Segment Start: Input data

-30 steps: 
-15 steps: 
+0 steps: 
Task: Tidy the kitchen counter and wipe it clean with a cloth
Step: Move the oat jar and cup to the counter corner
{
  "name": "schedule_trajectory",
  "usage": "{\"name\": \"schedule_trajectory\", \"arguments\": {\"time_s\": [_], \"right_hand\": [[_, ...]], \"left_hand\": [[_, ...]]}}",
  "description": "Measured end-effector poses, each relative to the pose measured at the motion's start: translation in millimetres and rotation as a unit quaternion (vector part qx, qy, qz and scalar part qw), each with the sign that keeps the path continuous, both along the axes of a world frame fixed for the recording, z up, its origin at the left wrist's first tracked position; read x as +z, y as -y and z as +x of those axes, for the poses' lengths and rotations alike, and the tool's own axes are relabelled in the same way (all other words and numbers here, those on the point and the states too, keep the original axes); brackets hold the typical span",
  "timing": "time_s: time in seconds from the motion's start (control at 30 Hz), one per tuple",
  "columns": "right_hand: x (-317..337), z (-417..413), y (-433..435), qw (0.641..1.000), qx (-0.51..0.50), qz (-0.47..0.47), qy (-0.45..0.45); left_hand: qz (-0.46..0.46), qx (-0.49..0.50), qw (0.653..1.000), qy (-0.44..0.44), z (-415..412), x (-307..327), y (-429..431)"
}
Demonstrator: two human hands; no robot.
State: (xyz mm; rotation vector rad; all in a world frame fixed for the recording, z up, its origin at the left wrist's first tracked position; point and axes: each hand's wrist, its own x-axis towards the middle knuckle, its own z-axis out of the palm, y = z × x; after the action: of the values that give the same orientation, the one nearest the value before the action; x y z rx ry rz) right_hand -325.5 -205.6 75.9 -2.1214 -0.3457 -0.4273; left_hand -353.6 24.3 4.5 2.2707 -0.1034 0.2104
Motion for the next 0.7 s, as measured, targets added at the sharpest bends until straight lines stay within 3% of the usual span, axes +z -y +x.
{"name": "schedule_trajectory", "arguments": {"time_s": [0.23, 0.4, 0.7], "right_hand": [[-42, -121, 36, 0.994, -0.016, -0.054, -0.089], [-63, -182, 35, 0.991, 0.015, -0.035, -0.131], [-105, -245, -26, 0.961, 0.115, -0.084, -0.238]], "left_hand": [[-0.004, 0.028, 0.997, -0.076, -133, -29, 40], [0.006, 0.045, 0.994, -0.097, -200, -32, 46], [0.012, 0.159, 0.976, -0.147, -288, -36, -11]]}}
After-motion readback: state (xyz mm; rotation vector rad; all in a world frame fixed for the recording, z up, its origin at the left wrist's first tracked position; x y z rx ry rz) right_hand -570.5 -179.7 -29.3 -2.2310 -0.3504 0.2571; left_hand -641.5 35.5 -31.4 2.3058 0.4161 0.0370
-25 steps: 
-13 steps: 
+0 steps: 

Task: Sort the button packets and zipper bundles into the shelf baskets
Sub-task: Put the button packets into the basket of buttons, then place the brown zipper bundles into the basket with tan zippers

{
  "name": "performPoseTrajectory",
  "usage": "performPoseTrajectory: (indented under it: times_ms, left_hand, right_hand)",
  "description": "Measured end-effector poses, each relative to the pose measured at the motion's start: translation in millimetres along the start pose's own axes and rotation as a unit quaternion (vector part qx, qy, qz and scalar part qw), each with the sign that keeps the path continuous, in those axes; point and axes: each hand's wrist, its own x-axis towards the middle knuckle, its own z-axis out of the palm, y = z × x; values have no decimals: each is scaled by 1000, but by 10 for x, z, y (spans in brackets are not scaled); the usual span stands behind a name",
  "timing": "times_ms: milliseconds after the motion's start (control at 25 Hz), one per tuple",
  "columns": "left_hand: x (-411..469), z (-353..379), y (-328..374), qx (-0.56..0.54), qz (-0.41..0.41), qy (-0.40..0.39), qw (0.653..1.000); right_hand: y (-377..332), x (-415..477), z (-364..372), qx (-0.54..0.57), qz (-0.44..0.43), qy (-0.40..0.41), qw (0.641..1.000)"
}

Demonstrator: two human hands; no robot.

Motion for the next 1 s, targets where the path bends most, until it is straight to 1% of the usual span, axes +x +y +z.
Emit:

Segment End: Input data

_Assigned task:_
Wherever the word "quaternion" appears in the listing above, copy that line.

_Task solution:_
  "description": "Measured end-effector poses, each relative to the pose measured at the motion's start: translation in millimetres and rotation as a unit quaternion (vector part qx, qy, qz and scalar part qw), each with the sign that keeps the path continuous, both along the axes of a world frame fixed for the recording, z up, its origin at the left wrist's first tracked position; read x as +z, y as -y and z as +x of those axes, for the poses' lengths and rotations alike, and the tool's own axes are relabelled in the same way (all other words and numbers here, those on the point and the states too, keep the original axes); brackets hold the typical span",
  "description": "Measured end-effector poses, each relative to the pose measured at the motion's start: translation in millimetres along the start pose's own axes and rotation as a unit quaternion (vector part qx, qy, qz and scalar part qw), each with the sign that keeps the path continuous, in those axes; point and axes: each hand's wrist, its own x-axis towards the middle knuckle, its own z-axis out of the palm, y = z × x; values have no decimals: each is scaled by 1000, but by 10 for x, z, y (spans in brackets are not scaled); the usual span stands behind a name",

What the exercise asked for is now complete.